EXERCISE GOAL:
Skip the pictures and repeat each line of the data exactly.

INFORMATION SHOWN:
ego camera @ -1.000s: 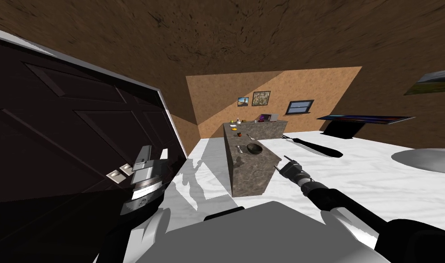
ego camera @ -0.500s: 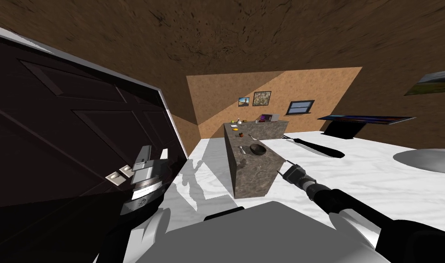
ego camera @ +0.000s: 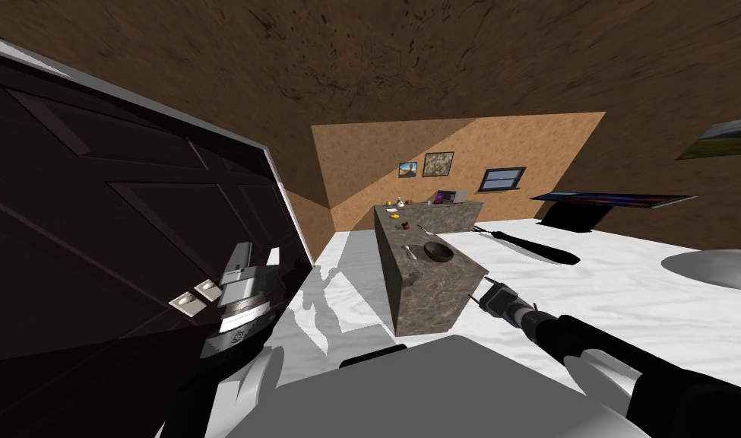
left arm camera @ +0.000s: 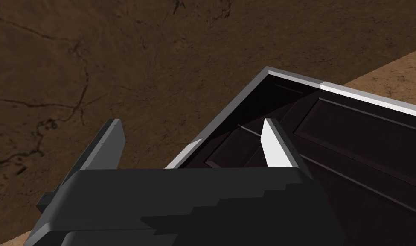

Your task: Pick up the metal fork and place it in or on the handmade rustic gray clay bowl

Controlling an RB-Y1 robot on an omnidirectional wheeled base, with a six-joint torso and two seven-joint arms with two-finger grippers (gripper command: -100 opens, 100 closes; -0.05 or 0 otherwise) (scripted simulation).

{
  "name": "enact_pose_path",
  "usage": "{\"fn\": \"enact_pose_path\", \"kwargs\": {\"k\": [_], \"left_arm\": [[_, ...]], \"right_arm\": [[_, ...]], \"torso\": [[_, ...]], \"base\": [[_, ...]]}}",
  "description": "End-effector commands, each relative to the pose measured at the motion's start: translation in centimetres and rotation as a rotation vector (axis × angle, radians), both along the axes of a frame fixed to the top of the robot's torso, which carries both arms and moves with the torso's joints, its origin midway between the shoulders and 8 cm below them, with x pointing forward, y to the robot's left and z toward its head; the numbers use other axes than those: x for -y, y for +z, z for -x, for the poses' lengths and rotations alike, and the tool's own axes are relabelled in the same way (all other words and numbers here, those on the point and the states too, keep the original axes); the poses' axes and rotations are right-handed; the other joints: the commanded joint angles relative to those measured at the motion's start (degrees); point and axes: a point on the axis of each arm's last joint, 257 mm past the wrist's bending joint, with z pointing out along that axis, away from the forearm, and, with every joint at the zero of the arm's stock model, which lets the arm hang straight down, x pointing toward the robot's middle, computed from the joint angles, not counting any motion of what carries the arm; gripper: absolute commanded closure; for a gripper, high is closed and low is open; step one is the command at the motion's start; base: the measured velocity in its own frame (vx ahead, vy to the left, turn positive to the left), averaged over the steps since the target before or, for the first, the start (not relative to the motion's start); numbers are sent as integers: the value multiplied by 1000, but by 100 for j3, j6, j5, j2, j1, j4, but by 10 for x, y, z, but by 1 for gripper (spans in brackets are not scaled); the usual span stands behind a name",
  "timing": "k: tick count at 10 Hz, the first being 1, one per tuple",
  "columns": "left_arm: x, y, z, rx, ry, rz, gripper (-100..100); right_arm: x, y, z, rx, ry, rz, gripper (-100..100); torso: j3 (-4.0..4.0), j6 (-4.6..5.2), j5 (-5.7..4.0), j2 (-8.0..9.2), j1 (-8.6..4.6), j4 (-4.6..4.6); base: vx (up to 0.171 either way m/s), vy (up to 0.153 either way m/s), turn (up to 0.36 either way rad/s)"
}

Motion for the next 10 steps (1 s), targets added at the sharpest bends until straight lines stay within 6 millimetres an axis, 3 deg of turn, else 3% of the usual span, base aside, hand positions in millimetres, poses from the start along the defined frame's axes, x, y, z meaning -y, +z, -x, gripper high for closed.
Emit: {"fn": "enact_pose_path", "kwargs": {"k": [1, 7, 10], "left_arm": [[0, 0, 0, 0, 0, 0, 0], [0, 0, 0, 0, 0, 0, 0], [0, 0, 0, 0, 0, 0, 0]], "right_arm": [[1, -15, 12, -53, -20, -49, -100], [8, -46, 47, -193, -95, -197, -100], [16, -63, 73, -280, -171, -319, -100]], "torso": [[0, 0, 0, 0, 0, 0], [-11, 0, 1, -17, 2, -5], [-9, 0, 0, -15, -1, -4]], "base": [[81, 64, -5], [99, 64, -1], [121, 53, 5]]}}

EXERCISE RESPONSE:
ego camera @ -1.000s: 
ego camera @ -0.500s: 
ego camera @ +0.000s: 
left arm camera @ +0.000s: 

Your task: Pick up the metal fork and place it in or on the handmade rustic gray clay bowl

Controlling an RB-Y1 robot on an omnidirectional wheeled base, with a six-joint torso and two seven-joint arms with two-finger grippers (gripper command: -100 opens, 100 closes; -0.05 or 0 otherwise) (scripted simulation).

{
  "name": "enact_pose_path",
  "usage": "{\"fn\": \"enact_pose_path\", \"kwargs\": {\"k\": [_], \"left_arm\": [[_, ...]], \"right_arm\": [[_, ...]], \"torso\": [[_, ...]], \"base\": [[_, ...]]}}",
  "description": "End-effector commands, each relative to the pose measured at the motion's start: translation in centimetres and rotation as a rotation vector (axis × angle, radians), both along the axes of a frame fixed to the top of the robot's torso, which carries both arms and moves with the torso's joints, its origin midway between the shoulders and 8 cm below them, with x pointing forward, y to the robot's left and z toward its head; the numbers use other axes than those: x for -y, y for +z, z for -x, for the poses' lengths and rotations alike, and the tool's own axes are relabelled in the same way (all other words and numbers here, those on the point and the states too, keep the original axes); the poses' axes and rotations are right-handed; the other joints: the commanded joint angles relative to those measured at the motion's start (degrees); point and axes: a point on the axis of each arm's last joint, 257 mm past the wrist's bending joint, with z pointing out along that axis, away from the forearm, and, with every joint at the zero of the arm's stock model, which lets the arm hang straight down, x pointing toward the robot's middle, computed from the joint angles, not counting any motion of what carries the arm; gripper: absolute commanded closure; for a gripper, high is closed and low is open; step one is the command at the motion's start; base: the measured velocity in its own frame (vx ahead, vy to the left, turn positive to the left), averaged over the steps since the target before or, for the first, the start (not relative to the motion's start); numbers are sent as integers: the value multiplied by 1000, but by 100 for j3, j6, j5, j2, j1, j4, but by 10 for x, y, z, but by 1 for gripper (spans in brackets are not scaled); the usual span stands behind a name",
  "timing": "k: tick count at 10 Hz, the first being 1, one per tuple",
  "columns": "left_arm: x, y, z, rx, ry, rz, gripper (-100..100); right_arm: x, y, z, rx, ry, rz, gripper (-100..100); torso: j3 (-4.0..4.0), j6 (-4.6..5.2), j5 (-5.7..4.0), j2 (-8.0..9.2), j1 (-8.6..4.6), j4 (-4.6..4.6); base: vx (up to 0.171 either way m/s), vy (up to 0.153 either way m/s), turn (up to 0.36 either way rad/s)"
}

Motion for the next 10 steps (1 s), targets added at the sharpest bends until straight lines stay within 6 millimetres an axis, 3 deg of turn, else 3% of the usual span, base aside, hand positions in millimetres, poses from the start along the defined frame's axes, x, y, z meaning -y, +z, -x, gripper high for closed.
Emit: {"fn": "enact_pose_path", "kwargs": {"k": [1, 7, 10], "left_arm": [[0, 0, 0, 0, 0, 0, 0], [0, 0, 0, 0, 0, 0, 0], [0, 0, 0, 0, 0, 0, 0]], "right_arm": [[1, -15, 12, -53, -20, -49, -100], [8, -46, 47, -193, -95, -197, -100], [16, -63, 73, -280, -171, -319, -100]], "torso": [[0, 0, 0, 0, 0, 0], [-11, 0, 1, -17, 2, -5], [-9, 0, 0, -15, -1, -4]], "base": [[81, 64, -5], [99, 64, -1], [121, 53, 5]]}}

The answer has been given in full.